__Exercise requirements__:
Please give back the listing below word for word, without the images.

__Supplied data__:
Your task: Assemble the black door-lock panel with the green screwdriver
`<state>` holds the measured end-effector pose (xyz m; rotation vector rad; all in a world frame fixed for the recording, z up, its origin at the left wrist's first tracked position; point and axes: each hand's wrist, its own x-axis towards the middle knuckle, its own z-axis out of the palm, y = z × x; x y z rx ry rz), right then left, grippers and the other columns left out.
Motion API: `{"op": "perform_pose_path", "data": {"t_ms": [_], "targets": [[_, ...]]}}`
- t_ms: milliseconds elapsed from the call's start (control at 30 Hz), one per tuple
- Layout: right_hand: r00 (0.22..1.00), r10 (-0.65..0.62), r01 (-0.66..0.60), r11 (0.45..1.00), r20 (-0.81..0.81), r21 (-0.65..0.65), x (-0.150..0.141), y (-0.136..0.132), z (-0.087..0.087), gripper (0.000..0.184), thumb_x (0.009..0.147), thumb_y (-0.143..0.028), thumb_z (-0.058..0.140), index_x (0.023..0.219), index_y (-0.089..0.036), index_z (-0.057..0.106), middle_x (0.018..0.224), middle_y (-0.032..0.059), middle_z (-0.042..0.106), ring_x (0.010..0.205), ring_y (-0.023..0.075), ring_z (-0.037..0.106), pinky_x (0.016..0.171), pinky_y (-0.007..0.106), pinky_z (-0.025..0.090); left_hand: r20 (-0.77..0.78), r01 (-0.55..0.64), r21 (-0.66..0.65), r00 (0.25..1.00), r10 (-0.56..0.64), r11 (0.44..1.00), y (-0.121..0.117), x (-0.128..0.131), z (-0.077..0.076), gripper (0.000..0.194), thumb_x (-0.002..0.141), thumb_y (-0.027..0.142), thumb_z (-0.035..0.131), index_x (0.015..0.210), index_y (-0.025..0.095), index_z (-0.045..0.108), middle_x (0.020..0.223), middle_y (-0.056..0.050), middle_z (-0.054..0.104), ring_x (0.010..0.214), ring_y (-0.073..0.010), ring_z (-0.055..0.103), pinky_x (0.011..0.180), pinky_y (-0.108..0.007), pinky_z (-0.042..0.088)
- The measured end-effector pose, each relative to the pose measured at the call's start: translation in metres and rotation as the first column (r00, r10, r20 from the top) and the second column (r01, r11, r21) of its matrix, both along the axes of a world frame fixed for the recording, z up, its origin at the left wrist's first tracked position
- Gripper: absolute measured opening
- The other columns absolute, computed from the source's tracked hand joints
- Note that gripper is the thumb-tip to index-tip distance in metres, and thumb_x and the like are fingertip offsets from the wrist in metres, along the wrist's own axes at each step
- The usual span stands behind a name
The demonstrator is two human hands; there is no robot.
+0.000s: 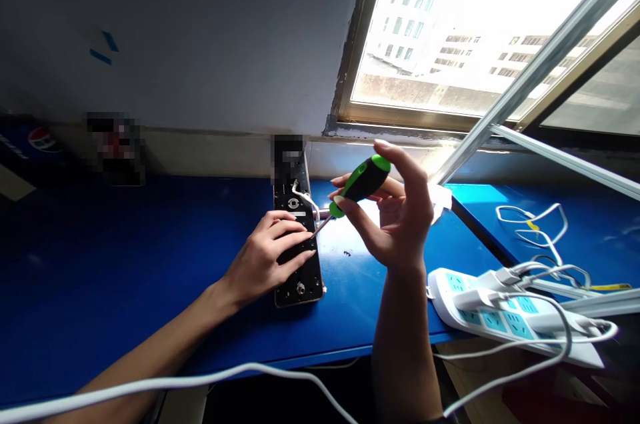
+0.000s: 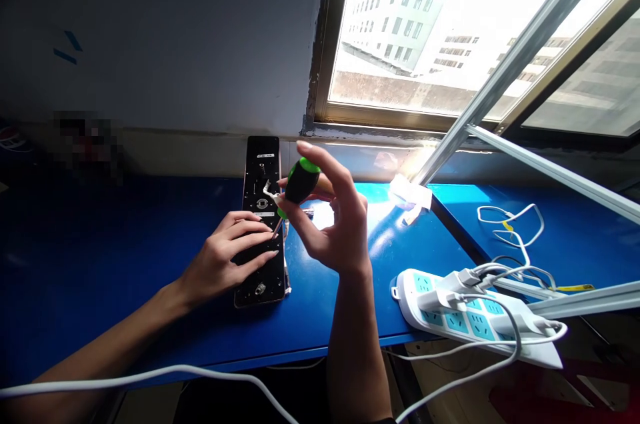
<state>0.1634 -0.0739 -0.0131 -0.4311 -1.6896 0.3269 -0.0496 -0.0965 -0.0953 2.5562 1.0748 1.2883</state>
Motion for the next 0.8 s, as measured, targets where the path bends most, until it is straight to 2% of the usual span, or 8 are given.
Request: {"op": "perform_pose_path", "data": {"t_ms": [133, 233, 433, 533, 600, 667, 733, 800], "targets": [[0.998, -0.006, 0.006, 1.000, 0.069, -0.006, 0.0012, 0.0006, -0.0022, 0.061, 0.088, -0.015, 0.073, 0.144, -0.029, 0.054, 0.128, 0.0086, 0.072, 0.100, 0.0241, 0.078, 0.083, 0.040, 0.069, -0.129, -0.014, -0.029, 0.992, 0.010, 0.999, -0.0014, 0.0008, -0.0017, 0.031, 0.096, 0.029, 0.070, 0.125, 0.018, 0.073, 0.130, -0.013, 0.069, 0.133, -0.0336, 0.049, 0.110, -0.056, 0.052], [0.993, 0.005, -0.001, 1.000, 0.122, -0.029, 0.0004, 0.0000, -0.0042, 0.060, 0.089, -0.014, 0.070, 0.144, -0.030, 0.054, 0.140, 0.0075, 0.069, 0.104, 0.0229, 0.077, 0.086, 0.039, 0.069, -0.197, -0.033, -0.034, 0.980, 0.026, 0.999, -0.0026, 0.0014, -0.0026, 0.035, 0.098, 0.032, 0.068, 0.130, 0.018, 0.070, 0.140, -0.014, 0.063, 0.139, -0.0352, 0.044, 0.113, -0.059, 0.048], [0.985, 0.007, -0.010, 1.000, 0.170, 0.019, -0.0025, -0.0003, -0.0075, 0.061, 0.090, -0.012, 0.072, 0.145, -0.034, 0.056, 0.135, 0.0029, 0.072, 0.100, 0.0204, 0.078, 0.084, 0.036, 0.070, -0.237, -0.053, -0.031, 0.971, 0.044, 0.998, -0.0027, 0.0024, -0.0026, 0.034, 0.099, 0.035, 0.065, 0.128, 0.018, 0.071, 0.143, -0.016, 0.060, 0.141, -0.0364, 0.041, 0.114, -0.059, 0.046], [0.981, -0.048, 0.036, 0.997, 0.187, 0.066, -0.0033, 0.0003, -0.0072, 0.062, 0.088, -0.017, 0.079, 0.142, -0.038, 0.059, 0.129, 0.0012, 0.074, 0.097, 0.0191, 0.077, 0.080, 0.034, 0.069, -0.229, -0.050, -0.042, 0.973, 0.040, 0.998, -0.0030, 0.0023, -0.0022, 0.033, 0.098, 0.034, 0.067, 0.126, 0.019, 0.072, 0.142, -0.015, 0.060, 0.141, -0.0365, 0.042, 0.114, -0.059, 0.047], [0.979, -0.089, 0.078, 0.995, 0.185, 0.066, -0.0033, 0.0009, -0.0064, 0.060, 0.086, -0.022, 0.082, 0.141, -0.038, 0.062, 0.127, 0.0023, 0.074, 0.101, 0.0201, 0.075, 0.080, 0.034, 0.068, -0.223, -0.046, -0.051, 0.974, 0.033, 0.998, -0.0026, 0.0014, -0.0021, 0.032, 0.098, 0.034, 0.068, 0.126, 0.019, 0.072, 0.141, -0.015, 0.060, 0.141, -0.0361, 0.042, 0.114, -0.058, 0.047], [0.986, -0.044, 0.043, 0.999, 0.158, 0.009, -0.0026, 0.0014, -0.0056, 0.052, 0.093, -0.025, 0.074, 0.143, -0.035, 0.061, 0.133, 0.0052, 0.071, 0.112, 0.0227, 0.072, 0.087, 0.038, 0.067, -0.216, -0.039, -0.057, 0.976, 0.026, 0.998, -0.0013, -0.0003, -0.0021, 0.033, 0.098, 0.033, 0.068, 0.127, 0.019, 0.071, 0.141, -0.014, 0.061, 0.140, -0.0351, 0.043, 0.114, -0.058, 0.048], [0.992, 0.065, -0.058, 0.997, 0.109, -0.060, -0.0011, 0.0017, -0.0049, 0.046, 0.102, -0.023, 0.059, 0.146, -0.034, 0.059, 0.139, 0.0071, 0.068, 0.119, 0.0243, 0.070, 0.093, 0.043, 0.066, -0.203, -0.034, -0.061, 0.979, 0.021, 0.998, 0.0006, -0.0022, -0.0023, 0.035, 0.097, 0.034, 0.069, 0.129, 0.018, 0.071, 0.140, -0.014, 0.062, 0.139, -0.0342, 0.044, 0.114, -0.057, 0.048], [0.991, 0.119, -0.114, 0.990, 0.063, -0.080, 0.0010, 0.0018, -0.0043, 0.044, 0.102, -0.019, 0.057, 0.143, -0.034, 0.062, 0.135, 0.0064, 0.071, 0.117, 0.0246, 0.071, 0.091, 0.045, 0.066, -0.189, -0.034, -0.065, 0.982, 0.021, 0.997, 0.0022, -0.0039, -0.0024, 0.037, 0.096, 0.034, 0.071, 0.130, 0.019, 0.071, 0.140, -0.013, 0.062, 0.138, -0.0337, 0.045, 0.114, -0.056, 0.049]]}}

__Result__:
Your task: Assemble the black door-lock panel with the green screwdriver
`<state>` holds the measured end-effector pose (xyz m; rotation vector rad; all in a world frame fixed for the recording, z up, its origin at the left wrist's first tracked position; point and axes: each hand's wrist, its own x-axis towards the middle knuckle, its own z-axis out of the palm, y = z × x; x y z rx ry rz), right then left, grippers and the other columns left out.
Motion API: `{"op": "perform_pose_path", "data": {"t_ms": [_], "targets": [[_, ...]]}}`
- t_ms: milliseconds elapsed from the call's start (control at 30 Hz), one per tuple
- Layout: right_hand: r00 (0.22..1.00), r10 (-0.65..0.62), r01 (-0.66..0.60), r11 (0.45..1.00), r20 (-0.81..0.81), r21 (-0.65..0.65), x (-0.150..0.141), y (-0.136..0.132), z (-0.087..0.087), gripper (0.000..0.184), thumb_x (0.009..0.147), thumb_y (-0.143..0.028), thumb_z (-0.058..0.140), index_x (0.023..0.219), index_y (-0.089..0.036), index_z (-0.057..0.106), middle_x (0.018..0.224), middle_y (-0.032..0.059), middle_z (-0.042..0.106), ring_x (0.010..0.205), ring_y (-0.023..0.075), ring_z (-0.037..0.106), pinky_x (0.016..0.171), pinky_y (-0.007..0.106), pinky_z (-0.025..0.090); left_hand: r20 (-0.77..0.78), r01 (-0.55..0.64), r21 (-0.66..0.65), r00 (0.25..1.00), r10 (-0.56..0.64), r11 (0.44..1.00), y (-0.121..0.117), x (-0.128..0.131), z (-0.077..0.076), gripper (0.000..0.194), thumb_x (-0.002..0.141), thumb_y (-0.027..0.142), thumb_z (-0.035..0.131), index_x (0.015..0.210), index_y (-0.025..0.095), index_z (-0.045..0.108), middle_x (0.020..0.223), middle_y (-0.056..0.050), middle_z (-0.054..0.104), ring_x (0.010..0.214), ring_y (-0.073..0.010), ring_z (-0.055..0.103), pinky_x (0.011..0.180), pinky_y (-0.108..0.007), pinky_z (-0.042..0.088)
- The measured end-effector pose, each relative to the pose measured at the call's start: translation in metres and rotation as the first column (r00, r10, r20 from the top) and the second column (r01, r11, r21) of its matrix, both along the axes of a world frame fixed for the recording, z up, its origin at the left wrist's first tracked position
- Gripper: absolute measured opening
- The other columns absolute, computed from the source's tracked hand joints
- Note that gripper is the thumb-tip to index-tip distance in metres, and thumb_x and the like are fingertip offsets from the wrist in metres, along the wrist's own axes at each step
- The usual span stands behind a name
The demonstrator is two human hands; there is no robot.
+0.000s: 
+0.000s: 
<state>0.1634 -0.0739 -0.0131 -0.4311 -1.6896 0.3269 -0.0496 -0.0965 -0.0953 2.5562 1.0748 1.2883</state>
Motion for the next 0.8 s, as measured, targets where the path bends most, until it is straight to 2% of the usual span, or 8 are given.
Request: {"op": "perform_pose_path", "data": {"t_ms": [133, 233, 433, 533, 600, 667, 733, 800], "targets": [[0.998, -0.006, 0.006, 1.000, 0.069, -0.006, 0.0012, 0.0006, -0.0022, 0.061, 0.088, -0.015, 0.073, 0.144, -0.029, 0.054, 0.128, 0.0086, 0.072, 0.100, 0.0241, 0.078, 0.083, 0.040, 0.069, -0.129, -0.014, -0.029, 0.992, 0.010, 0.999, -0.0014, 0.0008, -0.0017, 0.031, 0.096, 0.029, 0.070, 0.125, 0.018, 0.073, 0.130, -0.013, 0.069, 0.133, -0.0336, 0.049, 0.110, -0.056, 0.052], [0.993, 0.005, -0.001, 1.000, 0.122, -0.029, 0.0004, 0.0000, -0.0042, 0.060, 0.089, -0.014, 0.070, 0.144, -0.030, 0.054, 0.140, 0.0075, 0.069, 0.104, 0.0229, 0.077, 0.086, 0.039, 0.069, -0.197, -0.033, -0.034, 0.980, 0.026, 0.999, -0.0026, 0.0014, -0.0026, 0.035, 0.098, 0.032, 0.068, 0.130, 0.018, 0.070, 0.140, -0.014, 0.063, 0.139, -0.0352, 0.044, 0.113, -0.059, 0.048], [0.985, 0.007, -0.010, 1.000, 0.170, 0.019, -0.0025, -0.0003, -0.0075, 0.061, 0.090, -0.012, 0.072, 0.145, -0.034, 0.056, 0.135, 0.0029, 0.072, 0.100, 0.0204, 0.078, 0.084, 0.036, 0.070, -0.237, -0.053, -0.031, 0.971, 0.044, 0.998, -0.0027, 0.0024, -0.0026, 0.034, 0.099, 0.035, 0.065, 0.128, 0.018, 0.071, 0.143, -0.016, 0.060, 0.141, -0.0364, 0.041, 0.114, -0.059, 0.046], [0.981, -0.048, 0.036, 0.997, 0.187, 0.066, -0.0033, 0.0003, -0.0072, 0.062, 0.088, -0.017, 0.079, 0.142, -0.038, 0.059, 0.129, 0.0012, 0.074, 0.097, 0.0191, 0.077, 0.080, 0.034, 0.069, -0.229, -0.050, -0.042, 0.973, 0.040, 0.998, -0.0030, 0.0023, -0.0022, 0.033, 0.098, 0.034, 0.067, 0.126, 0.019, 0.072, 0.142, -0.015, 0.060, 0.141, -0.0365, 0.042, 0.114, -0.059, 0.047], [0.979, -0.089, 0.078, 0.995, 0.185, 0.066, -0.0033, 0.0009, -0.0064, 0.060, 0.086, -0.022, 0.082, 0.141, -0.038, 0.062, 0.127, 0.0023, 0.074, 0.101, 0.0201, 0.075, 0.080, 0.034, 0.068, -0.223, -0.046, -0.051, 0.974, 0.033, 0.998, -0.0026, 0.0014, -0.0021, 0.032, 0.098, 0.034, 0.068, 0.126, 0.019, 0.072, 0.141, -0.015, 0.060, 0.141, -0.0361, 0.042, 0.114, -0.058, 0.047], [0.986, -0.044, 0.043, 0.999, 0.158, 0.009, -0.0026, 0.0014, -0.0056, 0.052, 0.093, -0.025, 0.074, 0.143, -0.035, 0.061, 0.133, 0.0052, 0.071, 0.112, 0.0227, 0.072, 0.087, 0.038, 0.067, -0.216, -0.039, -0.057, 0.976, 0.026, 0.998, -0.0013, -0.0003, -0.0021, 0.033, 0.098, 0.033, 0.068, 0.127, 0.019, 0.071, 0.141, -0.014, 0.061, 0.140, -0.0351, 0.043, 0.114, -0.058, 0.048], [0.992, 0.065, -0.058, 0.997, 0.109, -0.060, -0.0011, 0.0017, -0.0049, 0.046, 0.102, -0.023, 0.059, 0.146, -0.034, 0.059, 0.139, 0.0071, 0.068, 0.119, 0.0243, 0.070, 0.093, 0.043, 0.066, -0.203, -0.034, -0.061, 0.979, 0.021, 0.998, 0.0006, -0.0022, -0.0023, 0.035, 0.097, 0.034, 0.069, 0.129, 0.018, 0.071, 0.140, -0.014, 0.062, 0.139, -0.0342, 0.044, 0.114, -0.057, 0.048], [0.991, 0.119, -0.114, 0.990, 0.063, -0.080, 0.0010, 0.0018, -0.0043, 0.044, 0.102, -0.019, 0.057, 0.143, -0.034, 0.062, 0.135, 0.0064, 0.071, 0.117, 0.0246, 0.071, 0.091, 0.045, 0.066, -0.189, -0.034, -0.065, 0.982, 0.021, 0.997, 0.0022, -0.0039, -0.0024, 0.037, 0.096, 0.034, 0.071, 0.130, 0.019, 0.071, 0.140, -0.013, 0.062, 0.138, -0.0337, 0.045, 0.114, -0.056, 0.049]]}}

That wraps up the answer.